How many lines in the data below contain the word "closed"? State only the number.

=== Given information ===

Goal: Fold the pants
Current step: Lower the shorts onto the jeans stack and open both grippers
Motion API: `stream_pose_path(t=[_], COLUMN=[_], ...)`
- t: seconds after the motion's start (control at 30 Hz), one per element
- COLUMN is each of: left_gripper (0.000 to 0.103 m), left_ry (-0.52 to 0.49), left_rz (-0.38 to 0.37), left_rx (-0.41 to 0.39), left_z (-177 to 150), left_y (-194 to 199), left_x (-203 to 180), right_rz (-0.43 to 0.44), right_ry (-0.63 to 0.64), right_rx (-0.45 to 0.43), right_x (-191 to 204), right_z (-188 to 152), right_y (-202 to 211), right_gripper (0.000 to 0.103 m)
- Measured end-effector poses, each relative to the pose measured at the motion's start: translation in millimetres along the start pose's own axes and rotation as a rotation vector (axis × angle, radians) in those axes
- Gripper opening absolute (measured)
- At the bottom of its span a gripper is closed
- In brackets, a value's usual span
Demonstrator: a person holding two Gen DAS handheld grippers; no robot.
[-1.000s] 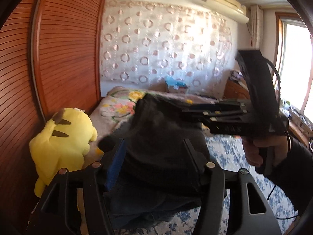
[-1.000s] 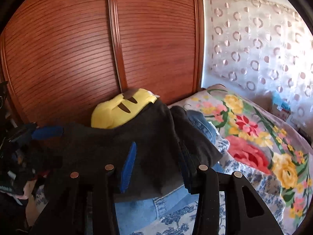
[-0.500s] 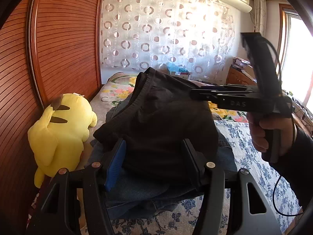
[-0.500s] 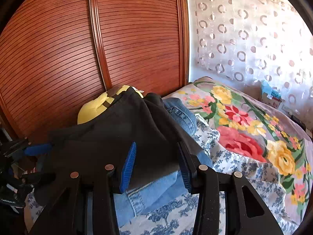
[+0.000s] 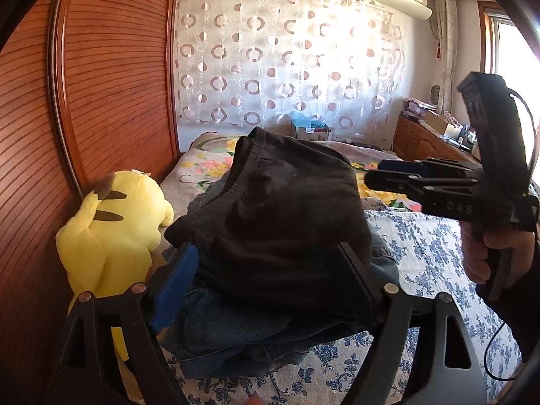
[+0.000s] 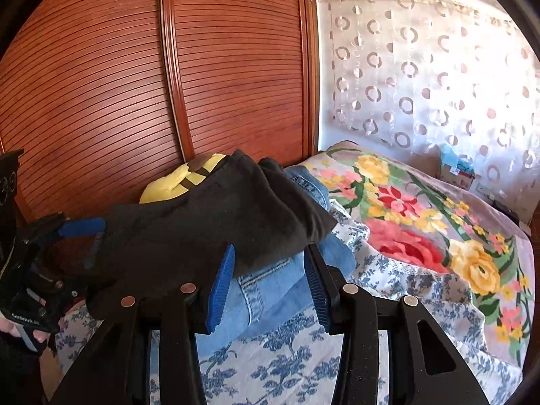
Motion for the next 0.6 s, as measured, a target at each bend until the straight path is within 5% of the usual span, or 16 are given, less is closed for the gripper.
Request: stream_pose_path(t=[0.6], left_gripper=[0.086], left_ry=[-0.024], left_rz=[-0.013], left_rx=[-0.069], left_z=[10], left_y=[24], left_x=[-19], right_rz=[-0.054], right_ry=[-0.036], right_rx=[-0.036], right_x=[14], right_z=[-15], right_y=[32], right_gripper=[0.045])
Point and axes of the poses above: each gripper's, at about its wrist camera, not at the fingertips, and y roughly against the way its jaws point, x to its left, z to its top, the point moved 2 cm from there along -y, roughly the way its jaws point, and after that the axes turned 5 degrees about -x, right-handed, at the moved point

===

• Final answer
2